Abstract

This study has demonstrated that the agamid desert lizard Uromastyx aegyptius microlepis ventilates its lungs both with a triphasic, thoracic aspiratory pump and by gulping air, using a buccal pump. These two mechanisms never occur simultaneously because bouts of buccal pumping are always initiated after the passive expiration that terminates a thoracic breath. Lung inflation arising from thoracic and buccal ventilation was confirmed by direct recording of volume changes using a whole-body plethysmograph.

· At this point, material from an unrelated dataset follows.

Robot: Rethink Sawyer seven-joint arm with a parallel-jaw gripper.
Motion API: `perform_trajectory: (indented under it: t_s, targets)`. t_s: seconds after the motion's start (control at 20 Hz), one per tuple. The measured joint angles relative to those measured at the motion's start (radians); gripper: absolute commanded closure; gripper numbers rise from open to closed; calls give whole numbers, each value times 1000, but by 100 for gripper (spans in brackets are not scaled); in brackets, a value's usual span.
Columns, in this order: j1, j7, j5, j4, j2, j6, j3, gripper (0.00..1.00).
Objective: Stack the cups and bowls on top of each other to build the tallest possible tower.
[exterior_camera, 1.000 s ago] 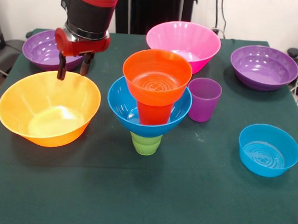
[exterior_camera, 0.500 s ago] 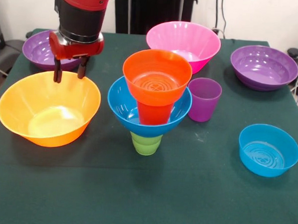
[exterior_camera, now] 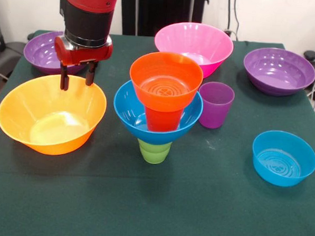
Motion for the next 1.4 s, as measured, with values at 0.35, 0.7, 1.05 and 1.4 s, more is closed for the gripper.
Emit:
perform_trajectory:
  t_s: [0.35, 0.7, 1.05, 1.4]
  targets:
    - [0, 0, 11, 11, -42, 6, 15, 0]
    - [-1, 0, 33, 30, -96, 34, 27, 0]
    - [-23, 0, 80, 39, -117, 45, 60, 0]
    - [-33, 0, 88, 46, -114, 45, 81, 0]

This observation was further confirmed by mechanical separation of the inflationary pressures associated with these two breathing mechanisms, enabling the effects of lung inflation on buccal breathing to be observed. This revealed that the buccal pump is influenced by a powerful Hering-Breuer-type reflex, further confirming its role in lung inflation. Bilateral thoracic vagotomy tended to increase the variance of the amplitude and duration of the breaths associated with the aspiration pump and abolished the effects of lung inflation on the buccal pump. Uromastyx has vagal afferents from pulmonary receptors that respond to changes in lung volume and appear not to be sensitive to CO2. This study describes two lung-inflation mechanisms (an amphibian-like buccal pump and a mammalian-like aspiration pump) in a single extant amniote, both of which are subject to vagal feedback control.